Flavor bites are an often-overlooked aspect of food presentation. Flavor bites are forkfuls of food that marry all of the dish’s ingredients into one bite. These flavorful bites satisfy both the taste buds and the eyes.
Don’t overcrowd your plate. Keep it simple, and only focus on one ingredient. Creating a focal point ensures that all of the accompanying ingredients will complement that one ingredient.
4. Don’t Ignore Food Decoration
For gourmet food presentation ideas, use herbs, edible flowers, spices and citrus zest. Edible flowers and micro herbs add beauty, interest and flavor to a dish.
But make sure that you’re garnishing purposefully. Flowers and herbs can really add to your dish presentation, but they can also take away from the meal if you’re not using them properly.
Garnishes should be related to the dish and edible. The goal is to enhance and complement the flavors of the dish and not distract from them.

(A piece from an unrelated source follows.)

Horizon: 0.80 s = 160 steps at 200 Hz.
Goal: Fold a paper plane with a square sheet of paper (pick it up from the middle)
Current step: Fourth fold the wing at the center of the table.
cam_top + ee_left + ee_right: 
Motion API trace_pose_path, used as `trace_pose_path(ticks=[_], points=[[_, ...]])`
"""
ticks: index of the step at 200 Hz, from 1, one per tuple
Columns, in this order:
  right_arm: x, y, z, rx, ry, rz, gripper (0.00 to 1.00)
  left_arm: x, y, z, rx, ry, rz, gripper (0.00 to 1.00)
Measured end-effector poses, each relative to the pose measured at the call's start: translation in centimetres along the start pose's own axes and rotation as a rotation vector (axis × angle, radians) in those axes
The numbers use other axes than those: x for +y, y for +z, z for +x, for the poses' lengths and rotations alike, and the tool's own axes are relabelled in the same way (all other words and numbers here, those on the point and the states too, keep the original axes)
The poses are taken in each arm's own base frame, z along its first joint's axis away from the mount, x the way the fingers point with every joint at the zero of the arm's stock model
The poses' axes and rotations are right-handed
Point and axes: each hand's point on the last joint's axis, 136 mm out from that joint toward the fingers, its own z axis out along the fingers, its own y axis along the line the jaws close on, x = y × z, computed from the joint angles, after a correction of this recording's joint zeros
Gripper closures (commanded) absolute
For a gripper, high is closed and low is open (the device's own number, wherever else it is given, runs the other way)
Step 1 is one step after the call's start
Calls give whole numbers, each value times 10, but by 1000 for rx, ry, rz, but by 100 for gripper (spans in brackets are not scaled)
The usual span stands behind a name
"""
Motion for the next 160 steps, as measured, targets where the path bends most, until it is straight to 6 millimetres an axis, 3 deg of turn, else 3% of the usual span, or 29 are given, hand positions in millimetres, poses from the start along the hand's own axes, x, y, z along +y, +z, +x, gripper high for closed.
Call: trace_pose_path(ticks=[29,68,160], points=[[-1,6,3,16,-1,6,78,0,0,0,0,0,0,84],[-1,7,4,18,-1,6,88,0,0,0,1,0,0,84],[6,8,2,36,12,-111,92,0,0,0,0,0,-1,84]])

Use these decorations to add color and texture to dishes. Disperse them throughout the dish instead of heaping them in one corner of the plate.
5. Use Texture and Height
Professional plate presentation techniques focus on the use of texture and height to draw the eye to the focal point of the dish.
Taller ingredients can also be balanced out by leaning flat, long items up against them.
Texture is another important thing to consider in professional food plating. Adding crunchy ingredients to smooth purees or soft cheeses atop steak can create appealing textures and flavors.
6. Use Big Plates and Keep it Clean
Modern plating techniques call for smaller portions and bigger plates. Portions should be large enough to satisfy guests, but small enough to leave room to style the dish.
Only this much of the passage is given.